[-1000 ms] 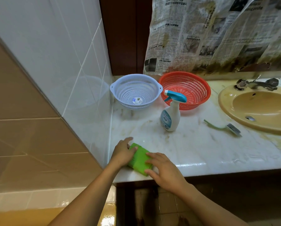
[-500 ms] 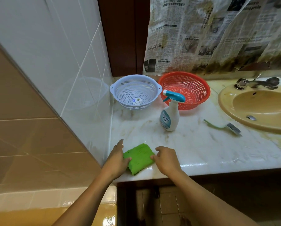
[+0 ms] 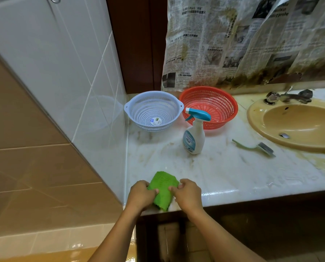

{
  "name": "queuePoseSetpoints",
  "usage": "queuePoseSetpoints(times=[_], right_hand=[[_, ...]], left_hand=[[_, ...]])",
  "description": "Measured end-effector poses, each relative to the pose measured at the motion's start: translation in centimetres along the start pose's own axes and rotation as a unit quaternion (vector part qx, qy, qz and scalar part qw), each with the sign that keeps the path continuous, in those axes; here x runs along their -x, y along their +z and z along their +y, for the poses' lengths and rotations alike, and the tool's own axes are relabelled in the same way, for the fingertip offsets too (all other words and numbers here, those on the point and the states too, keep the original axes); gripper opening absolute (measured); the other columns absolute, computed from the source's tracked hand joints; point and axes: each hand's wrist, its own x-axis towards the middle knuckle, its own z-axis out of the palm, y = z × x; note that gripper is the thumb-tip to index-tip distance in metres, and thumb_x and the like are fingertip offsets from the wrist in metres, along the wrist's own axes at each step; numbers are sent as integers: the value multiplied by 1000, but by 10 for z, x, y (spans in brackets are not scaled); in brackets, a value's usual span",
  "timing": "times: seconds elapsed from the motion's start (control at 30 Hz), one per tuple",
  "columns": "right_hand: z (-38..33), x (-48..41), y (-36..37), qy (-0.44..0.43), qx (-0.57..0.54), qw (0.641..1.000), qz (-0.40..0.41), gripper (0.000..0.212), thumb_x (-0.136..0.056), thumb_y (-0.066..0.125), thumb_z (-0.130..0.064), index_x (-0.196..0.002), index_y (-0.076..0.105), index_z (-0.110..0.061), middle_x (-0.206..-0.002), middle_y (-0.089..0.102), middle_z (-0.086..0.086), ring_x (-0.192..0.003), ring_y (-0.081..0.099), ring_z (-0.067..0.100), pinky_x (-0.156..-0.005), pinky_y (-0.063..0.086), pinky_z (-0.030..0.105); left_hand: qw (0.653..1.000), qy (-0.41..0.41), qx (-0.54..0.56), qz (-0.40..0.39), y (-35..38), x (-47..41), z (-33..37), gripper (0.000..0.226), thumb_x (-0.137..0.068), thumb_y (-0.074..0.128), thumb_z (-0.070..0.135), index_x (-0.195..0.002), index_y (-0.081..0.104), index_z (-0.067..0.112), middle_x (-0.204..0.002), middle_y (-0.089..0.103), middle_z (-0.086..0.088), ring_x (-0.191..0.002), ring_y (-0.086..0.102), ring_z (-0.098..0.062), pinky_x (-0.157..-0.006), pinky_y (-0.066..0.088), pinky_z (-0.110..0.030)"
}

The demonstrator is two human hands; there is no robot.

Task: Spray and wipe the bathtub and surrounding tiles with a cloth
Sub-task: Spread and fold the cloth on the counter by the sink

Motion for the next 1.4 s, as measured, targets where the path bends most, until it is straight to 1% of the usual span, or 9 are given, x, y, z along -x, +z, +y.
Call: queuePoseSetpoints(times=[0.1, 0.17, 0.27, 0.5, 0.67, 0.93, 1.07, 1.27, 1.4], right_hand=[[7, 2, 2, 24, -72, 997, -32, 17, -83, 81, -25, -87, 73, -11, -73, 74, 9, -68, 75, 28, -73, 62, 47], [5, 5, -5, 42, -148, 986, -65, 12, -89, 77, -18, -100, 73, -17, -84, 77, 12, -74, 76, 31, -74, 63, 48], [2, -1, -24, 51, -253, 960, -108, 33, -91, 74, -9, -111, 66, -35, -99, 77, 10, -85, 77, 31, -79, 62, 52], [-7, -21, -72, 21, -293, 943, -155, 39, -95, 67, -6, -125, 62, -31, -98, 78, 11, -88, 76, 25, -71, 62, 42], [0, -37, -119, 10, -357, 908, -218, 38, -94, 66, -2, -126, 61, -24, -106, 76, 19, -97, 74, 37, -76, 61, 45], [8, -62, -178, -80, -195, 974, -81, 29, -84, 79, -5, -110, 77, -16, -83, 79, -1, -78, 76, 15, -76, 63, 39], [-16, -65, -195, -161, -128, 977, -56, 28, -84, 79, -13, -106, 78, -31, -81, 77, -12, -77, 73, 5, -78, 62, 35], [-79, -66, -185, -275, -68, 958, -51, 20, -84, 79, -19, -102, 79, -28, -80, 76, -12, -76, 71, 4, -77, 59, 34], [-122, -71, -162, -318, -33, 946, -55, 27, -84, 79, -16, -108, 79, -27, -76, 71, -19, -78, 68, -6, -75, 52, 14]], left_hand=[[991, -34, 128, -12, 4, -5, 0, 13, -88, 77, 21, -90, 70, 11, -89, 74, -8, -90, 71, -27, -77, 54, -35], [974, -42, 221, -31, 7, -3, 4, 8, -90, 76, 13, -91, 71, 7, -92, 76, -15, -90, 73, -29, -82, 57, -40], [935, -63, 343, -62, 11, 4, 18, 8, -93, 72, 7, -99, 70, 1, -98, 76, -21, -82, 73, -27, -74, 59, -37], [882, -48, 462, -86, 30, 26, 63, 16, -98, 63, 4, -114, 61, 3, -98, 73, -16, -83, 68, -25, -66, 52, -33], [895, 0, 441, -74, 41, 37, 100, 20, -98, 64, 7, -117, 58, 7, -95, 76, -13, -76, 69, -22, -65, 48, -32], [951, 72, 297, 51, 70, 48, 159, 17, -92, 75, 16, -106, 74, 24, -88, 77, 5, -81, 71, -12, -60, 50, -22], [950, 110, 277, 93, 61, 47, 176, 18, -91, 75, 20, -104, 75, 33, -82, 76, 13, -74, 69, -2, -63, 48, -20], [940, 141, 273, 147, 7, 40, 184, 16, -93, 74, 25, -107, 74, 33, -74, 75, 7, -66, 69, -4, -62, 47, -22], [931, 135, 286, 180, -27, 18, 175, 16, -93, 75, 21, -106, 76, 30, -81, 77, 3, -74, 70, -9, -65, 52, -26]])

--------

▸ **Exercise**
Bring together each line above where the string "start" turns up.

▸ **Your solution**
  "description": "Measured end-effector poses, each relative to the pose measured at the motion's start: translation in centimetres along the start pose's own axes and rotation as a unit quaternion (vector part qx, qy, qz and scalar part qw), each with the sign that keeps the path continuous, in those axes; here x runs along their -x, y along their +z and z along their +y, for the poses' lengths and rotations alike, and the tool's own axes are relabelled in the same way, for the fingertip offsets too (all other words and numbers here, those on the point and the states too, keep the original axes); gripper opening absolute (measured); the other columns absolute, computed from the source's tracked hand joints; point and axes: each hand's wrist, its own x-axis towards the middle knuckle, its own z-axis out of the palm, y = z × x; note that gripper is the thumb-tip to index-tip distance in metres, and thumb_x and the like are fingertip offsets from the wrist in metres, along the wrist's own axes at each step; numbers are sent as integers: the value multiplied by 1000, but by 10 for z, x, y (spans in brackets are not scaled); in brackets, a value's usual span",
  "timing": "times: seconds elapsed from the motion's start (control at 30 Hz), one per tuple",

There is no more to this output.